Bridging the gap between D.C. and the academy

The Falk Laboratory in the department of biological sciences is filled with compelling items. Postcards from past and present lab workers are displayed on one wall, representing countries from all over the world. A white board on a refrigeration system is labeled “Wish List.” And in large letters, another sign declares: “Our research is targeting: heart disease, deafness, cancer, cataracts.”
The lab is home to Matthias Falk, associate professor of cell biology at Lehigh, and his current research team of three undergraduate students, three grad students, and two postdocs. Falk’s lab studies gap junctions, the cellular structures that allow communication between neighboring cells.
One team member, graduate student Charles Fisher, went to Washington, D.C., last September as part of Capitol Hill Days, an event sponsored by the Coalition for the Life Sciences to connect scientists with their representatives in Congress.
“I’ve always been interested in policy,” says Fisher. “I also like helping people understand science.”
In Washington, Fisher visited the offices of two Pennsylvania Congressmen—Charles Dent, R-15 and James Gerlach, R-6. He sent personal emails inviting each to visit Falk’s lab in hopes of gaining their support for research in the life sciences. Dent, whose district includes the Lehigh Valley, responded and visited the lab on March 19th.
Making the case for basic research
Fisher’s trip was prompted by his concern over the decline in federal funding for basic research, which has dropped in the past decade.
Basic research, says Fisher, aims to improve knowledge of the physical and natural world. It does not necessarily result in the immediate creation of a new product but it can start the long-term process that may eventually lead to the development of one.

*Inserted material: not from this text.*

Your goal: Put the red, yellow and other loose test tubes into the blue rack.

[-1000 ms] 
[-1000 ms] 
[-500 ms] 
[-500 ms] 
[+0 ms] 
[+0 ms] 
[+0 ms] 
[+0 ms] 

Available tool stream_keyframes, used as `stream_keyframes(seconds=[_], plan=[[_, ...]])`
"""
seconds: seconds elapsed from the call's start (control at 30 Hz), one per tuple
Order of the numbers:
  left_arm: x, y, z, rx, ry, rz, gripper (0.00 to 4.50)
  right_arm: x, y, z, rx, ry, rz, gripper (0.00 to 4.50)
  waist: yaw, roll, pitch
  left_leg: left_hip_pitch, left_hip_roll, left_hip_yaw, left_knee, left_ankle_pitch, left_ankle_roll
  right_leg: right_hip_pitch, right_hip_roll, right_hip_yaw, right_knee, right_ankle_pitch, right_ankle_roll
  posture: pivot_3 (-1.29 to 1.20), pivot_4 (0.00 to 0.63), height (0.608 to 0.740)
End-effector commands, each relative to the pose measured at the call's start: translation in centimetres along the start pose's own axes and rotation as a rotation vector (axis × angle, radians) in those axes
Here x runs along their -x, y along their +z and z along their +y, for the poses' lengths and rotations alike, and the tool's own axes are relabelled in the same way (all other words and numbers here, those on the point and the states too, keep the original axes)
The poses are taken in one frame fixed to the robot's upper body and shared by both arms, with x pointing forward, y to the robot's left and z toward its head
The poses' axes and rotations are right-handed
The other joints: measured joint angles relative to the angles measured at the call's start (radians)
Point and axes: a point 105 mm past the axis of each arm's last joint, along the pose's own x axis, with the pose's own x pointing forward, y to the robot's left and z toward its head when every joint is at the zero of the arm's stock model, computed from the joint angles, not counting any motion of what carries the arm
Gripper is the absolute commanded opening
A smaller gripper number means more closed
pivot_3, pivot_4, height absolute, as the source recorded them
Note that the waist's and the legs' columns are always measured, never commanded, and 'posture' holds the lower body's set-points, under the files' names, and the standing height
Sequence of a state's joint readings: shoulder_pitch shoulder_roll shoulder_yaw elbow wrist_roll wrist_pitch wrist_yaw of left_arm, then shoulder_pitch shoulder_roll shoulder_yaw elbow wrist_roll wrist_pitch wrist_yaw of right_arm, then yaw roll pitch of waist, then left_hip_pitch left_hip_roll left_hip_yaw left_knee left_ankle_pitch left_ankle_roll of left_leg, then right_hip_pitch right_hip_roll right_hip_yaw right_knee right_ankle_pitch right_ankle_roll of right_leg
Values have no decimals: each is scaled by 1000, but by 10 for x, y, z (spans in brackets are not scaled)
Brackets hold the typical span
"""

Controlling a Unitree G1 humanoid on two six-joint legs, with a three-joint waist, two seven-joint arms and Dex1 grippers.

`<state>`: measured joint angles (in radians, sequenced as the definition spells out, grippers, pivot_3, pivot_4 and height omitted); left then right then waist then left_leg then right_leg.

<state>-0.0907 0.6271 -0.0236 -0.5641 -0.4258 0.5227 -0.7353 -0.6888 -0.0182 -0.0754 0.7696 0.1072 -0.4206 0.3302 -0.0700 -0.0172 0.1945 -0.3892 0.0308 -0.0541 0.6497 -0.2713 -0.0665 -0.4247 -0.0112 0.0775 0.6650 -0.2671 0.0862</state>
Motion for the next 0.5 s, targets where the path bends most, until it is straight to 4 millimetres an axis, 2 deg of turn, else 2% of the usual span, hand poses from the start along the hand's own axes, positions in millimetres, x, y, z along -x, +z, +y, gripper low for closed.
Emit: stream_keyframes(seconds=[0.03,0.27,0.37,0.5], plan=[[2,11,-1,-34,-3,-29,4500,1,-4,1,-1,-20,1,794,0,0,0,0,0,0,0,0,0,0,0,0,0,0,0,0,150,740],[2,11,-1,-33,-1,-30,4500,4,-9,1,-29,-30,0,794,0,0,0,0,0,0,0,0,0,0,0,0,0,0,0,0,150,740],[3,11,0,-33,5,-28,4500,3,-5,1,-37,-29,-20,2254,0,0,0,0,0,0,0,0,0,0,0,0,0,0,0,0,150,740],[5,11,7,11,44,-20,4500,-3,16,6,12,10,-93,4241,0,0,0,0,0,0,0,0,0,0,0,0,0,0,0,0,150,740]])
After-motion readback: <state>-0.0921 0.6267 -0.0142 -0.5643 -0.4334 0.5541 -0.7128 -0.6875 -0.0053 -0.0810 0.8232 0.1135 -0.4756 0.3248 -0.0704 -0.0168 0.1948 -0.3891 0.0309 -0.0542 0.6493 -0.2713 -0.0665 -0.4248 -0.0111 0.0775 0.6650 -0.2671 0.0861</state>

“Basic research is really exploratory, like unraveling one giant puzzle,” Fisher says. “We are trying to understand how an exceptionally small part of the universe works, and more often than not, it takes a long while before our work bears fruit.”
Gap junctions are crucial for a number of reasons, one of which is for proper heart function, which relies on cell communication so that each individual heart cell knows when it needs to “beat” and that the whole heart can then beat as one. When a person has a heart attack, one of the problems is that the signal telling the heart to beat is not being propagated. Similarly, cancer cells usually have decreased levels of gap junctions, and evidence suggests that the loss of communication between cells is a significant contributor to carcinogenesis.
Like other researchers, the Falk group relies heavily on outside support to fund a variety of expenses, from the one-time acquisition of microscopes and other equipment to the salaries of postdocs and graduate students to the day-to-day purchases of dishes, chemicals, rubber gloves and other necessities.
“What’s sad,” said Fisher, “is that in some labs that are struggling for funding, the rubber gloves take precedent over the people who work in the lab.”
“The low rate of funding is really discouraging for us younger scientists,” said Anastasia Thévenin, one of the postdocs in Falk’s lab. “We want to continue our careers—we have a lot of aspirations—but there’s no guarantee that we can with so little support.”
Dent, a former development officer for Lehigh who earned an M.A. in public administration from the university in 1993, toured the labs of three other professors in the department of biological sciences. Lynne Cassimeris studies the cytoskeleton, Julie Haas studies the plasticity of electrical synapses in the brain, and Kathy Iovine investigates zebrafish as a model for human bone development.
The congressman concluded the tour by conversing with graduate students Stefan Oline and Sara Lynn Farwell, whose labs receive funding from the National Institutes of Health (NIH) to support their research.
Dent, who stayed a half hour longer than scheduled, said he appreciated the opportunity to visit the labs and meet the professors and students doing important foundational research.
“The work being done here demonstrates why funding of basic research is worth fighting for,” he said. “It’s moving our understanding of the biosciences forward and it could mean discoveries that will benefit human health.”